Dataset items:
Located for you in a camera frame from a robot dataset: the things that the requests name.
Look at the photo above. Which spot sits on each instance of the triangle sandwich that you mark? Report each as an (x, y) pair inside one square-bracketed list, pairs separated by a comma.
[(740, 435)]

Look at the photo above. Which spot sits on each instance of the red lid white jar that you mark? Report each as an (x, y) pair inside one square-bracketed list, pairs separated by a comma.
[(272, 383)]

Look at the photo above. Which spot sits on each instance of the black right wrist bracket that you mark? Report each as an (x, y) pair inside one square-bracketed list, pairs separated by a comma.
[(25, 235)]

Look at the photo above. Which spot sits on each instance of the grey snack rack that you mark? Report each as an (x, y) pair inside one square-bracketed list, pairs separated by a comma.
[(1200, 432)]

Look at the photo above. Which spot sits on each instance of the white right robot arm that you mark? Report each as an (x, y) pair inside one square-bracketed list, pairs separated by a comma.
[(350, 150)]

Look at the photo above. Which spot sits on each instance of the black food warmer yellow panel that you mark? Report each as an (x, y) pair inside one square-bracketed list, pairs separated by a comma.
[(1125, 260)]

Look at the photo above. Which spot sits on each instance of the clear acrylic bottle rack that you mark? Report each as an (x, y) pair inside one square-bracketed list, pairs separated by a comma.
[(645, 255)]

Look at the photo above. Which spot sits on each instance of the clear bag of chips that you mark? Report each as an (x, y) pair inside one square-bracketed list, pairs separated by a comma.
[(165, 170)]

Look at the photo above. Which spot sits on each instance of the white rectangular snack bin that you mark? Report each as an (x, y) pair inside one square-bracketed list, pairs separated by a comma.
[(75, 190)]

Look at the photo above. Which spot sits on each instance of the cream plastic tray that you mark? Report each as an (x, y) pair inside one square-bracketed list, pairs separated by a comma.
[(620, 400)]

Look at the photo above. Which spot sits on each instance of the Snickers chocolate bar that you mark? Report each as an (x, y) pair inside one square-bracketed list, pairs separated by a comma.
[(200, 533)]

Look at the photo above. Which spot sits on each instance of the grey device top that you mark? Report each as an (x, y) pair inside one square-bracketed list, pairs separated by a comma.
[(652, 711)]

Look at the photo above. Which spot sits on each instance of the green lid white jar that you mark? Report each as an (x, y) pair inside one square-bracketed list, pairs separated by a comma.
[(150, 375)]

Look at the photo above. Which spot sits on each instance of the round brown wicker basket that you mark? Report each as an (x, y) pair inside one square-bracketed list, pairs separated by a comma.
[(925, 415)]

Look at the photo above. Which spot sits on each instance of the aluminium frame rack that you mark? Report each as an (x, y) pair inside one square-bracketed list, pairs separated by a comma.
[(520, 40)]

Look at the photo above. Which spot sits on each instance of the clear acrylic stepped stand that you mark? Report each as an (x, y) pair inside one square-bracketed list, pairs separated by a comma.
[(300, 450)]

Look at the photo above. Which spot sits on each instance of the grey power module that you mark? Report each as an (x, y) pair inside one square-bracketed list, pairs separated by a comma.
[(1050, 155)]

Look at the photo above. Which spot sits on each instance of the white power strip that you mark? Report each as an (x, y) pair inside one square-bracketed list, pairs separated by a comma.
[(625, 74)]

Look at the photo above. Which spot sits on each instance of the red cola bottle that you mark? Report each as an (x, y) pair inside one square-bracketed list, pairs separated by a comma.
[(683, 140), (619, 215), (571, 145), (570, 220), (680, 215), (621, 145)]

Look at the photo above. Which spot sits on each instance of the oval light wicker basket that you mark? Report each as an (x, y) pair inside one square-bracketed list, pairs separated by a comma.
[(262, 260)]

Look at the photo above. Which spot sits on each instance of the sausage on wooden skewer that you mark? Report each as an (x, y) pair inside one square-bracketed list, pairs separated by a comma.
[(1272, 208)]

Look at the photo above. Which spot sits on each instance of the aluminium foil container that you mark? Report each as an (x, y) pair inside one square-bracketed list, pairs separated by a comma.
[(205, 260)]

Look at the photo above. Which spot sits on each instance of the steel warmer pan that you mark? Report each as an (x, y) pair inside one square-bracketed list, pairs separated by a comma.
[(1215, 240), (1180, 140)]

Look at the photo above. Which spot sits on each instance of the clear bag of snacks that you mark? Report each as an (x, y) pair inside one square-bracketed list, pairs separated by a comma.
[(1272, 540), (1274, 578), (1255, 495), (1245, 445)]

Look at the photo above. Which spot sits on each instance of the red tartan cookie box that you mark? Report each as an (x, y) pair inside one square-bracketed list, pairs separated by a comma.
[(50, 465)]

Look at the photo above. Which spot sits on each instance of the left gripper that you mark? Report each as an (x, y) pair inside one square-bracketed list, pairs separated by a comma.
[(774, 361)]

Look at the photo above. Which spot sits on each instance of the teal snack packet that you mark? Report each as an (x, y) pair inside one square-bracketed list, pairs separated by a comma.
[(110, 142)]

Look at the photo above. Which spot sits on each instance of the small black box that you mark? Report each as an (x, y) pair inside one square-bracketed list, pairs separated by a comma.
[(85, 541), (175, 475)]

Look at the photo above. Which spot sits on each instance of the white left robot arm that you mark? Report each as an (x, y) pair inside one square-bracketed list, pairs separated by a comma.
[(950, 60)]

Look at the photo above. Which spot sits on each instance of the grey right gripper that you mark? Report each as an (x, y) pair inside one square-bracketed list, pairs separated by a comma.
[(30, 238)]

Aim of the exercise: The records above need copying. Do it exactly.

Result:
Located for you in a camera frame from a robot dataset: the things that the requests name.
Look at the photo above. Which spot sits on each instance of the triangle sandwich that you mark? Report each as an (x, y) pair inside one square-bracketed list, pairs separated by a comma.
[(740, 435)]

Look at the photo above. Which spot sits on each instance of the red lid white jar that you mark? Report each as an (x, y) pair inside one square-bracketed list, pairs separated by a comma.
[(272, 383)]

Look at the photo above. Which spot sits on each instance of the black right wrist bracket that you mark? Report each as an (x, y) pair inside one square-bracketed list, pairs separated by a comma.
[(25, 235)]

Look at the photo above. Which spot sits on each instance of the grey snack rack that you mark? Report each as an (x, y) pair inside one square-bracketed list, pairs separated by a comma.
[(1200, 432)]

Look at the photo above. Which spot sits on each instance of the white right robot arm that you mark? Report each as an (x, y) pair inside one square-bracketed list, pairs separated by a comma.
[(350, 150)]

Look at the photo above. Which spot sits on each instance of the black food warmer yellow panel that you mark? Report each as an (x, y) pair inside one square-bracketed list, pairs separated by a comma.
[(1125, 260)]

Look at the photo above. Which spot sits on each instance of the clear acrylic bottle rack that you mark? Report each as an (x, y) pair inside one square-bracketed list, pairs separated by a comma.
[(645, 255)]

Look at the photo above. Which spot sits on each instance of the clear bag of chips that you mark? Report each as an (x, y) pair inside one square-bracketed list, pairs separated by a comma.
[(165, 170)]

Look at the photo above. Which spot sits on each instance of the white rectangular snack bin that you mark? Report each as an (x, y) pair inside one square-bracketed list, pairs separated by a comma.
[(75, 190)]

Look at the photo above. Which spot sits on each instance of the cream plastic tray that you mark? Report each as an (x, y) pair inside one square-bracketed list, pairs separated by a comma.
[(620, 400)]

Look at the photo above. Which spot sits on each instance of the Snickers chocolate bar that you mark? Report each as an (x, y) pair inside one square-bracketed list, pairs separated by a comma.
[(200, 533)]

Look at the photo above. Which spot sits on each instance of the grey device top that you mark? Report each as an (x, y) pair inside one square-bracketed list, pairs separated by a comma.
[(652, 711)]

Look at the photo above. Which spot sits on each instance of the green lid white jar that you mark? Report each as an (x, y) pair inside one square-bracketed list, pairs separated by a comma.
[(150, 375)]

Look at the photo above. Which spot sits on each instance of the round brown wicker basket that you mark? Report each as an (x, y) pair inside one square-bracketed list, pairs separated by a comma.
[(925, 415)]

Look at the photo above. Which spot sits on each instance of the aluminium frame rack that you mark? Report each as an (x, y) pair inside one square-bracketed list, pairs separated by a comma.
[(520, 40)]

Look at the photo above. Which spot sits on each instance of the clear acrylic stepped stand that you mark? Report each as an (x, y) pair inside one square-bracketed list, pairs separated by a comma.
[(300, 450)]

Look at the photo above. Which spot sits on each instance of the grey power module that you mark? Report each as an (x, y) pair inside one square-bracketed list, pairs separated by a comma.
[(1050, 155)]

Look at the photo above. Which spot sits on each instance of the white power strip that you mark? Report each as an (x, y) pair inside one square-bracketed list, pairs separated by a comma.
[(625, 74)]

Look at the photo above. Which spot sits on each instance of the red cola bottle that you mark? Report each as an (x, y) pair inside one square-bracketed list, pairs separated by a comma.
[(683, 140), (619, 215), (571, 145), (570, 220), (680, 215), (621, 145)]

Look at the photo above. Which spot sits on each instance of the oval light wicker basket that you mark? Report each as an (x, y) pair inside one square-bracketed list, pairs separated by a comma.
[(262, 260)]

Look at the photo above. Which spot sits on each instance of the sausage on wooden skewer that you mark? Report each as an (x, y) pair inside one square-bracketed list, pairs separated by a comma.
[(1272, 208)]

Look at the photo above. Which spot sits on each instance of the aluminium foil container that you mark? Report each as an (x, y) pair inside one square-bracketed list, pairs separated by a comma.
[(205, 260)]

Look at the photo above. Which spot sits on each instance of the steel warmer pan that you mark? Report each as an (x, y) pair inside one square-bracketed list, pairs separated by a comma.
[(1215, 240), (1180, 140)]

Look at the photo above. Which spot sits on each instance of the clear bag of snacks that you mark? Report each as an (x, y) pair inside one square-bracketed list, pairs separated by a comma.
[(1272, 540), (1274, 578), (1255, 495), (1245, 445)]

Look at the photo above. Which spot sits on each instance of the red tartan cookie box that you mark? Report each as an (x, y) pair inside one square-bracketed list, pairs separated by a comma.
[(50, 465)]

Look at the photo above. Which spot sits on each instance of the left gripper that you mark? Report each as an (x, y) pair inside one square-bracketed list, pairs separated by a comma.
[(774, 361)]

Look at the photo above. Which spot sits on each instance of the teal snack packet that you mark? Report each as an (x, y) pair inside one square-bracketed list, pairs separated by a comma.
[(110, 142)]

Look at the photo above. Which spot sits on each instance of the small black box that you mark? Report each as an (x, y) pair inside one square-bracketed list, pairs separated by a comma.
[(85, 541), (175, 475)]

Look at the photo above. Which spot sits on each instance of the white left robot arm that you mark? Report each as an (x, y) pair inside one square-bracketed list, pairs separated by a comma.
[(950, 60)]

Look at the photo above. Which spot sits on each instance of the grey right gripper that you mark? Report each as an (x, y) pair inside one square-bracketed list, pairs separated by a comma.
[(30, 238)]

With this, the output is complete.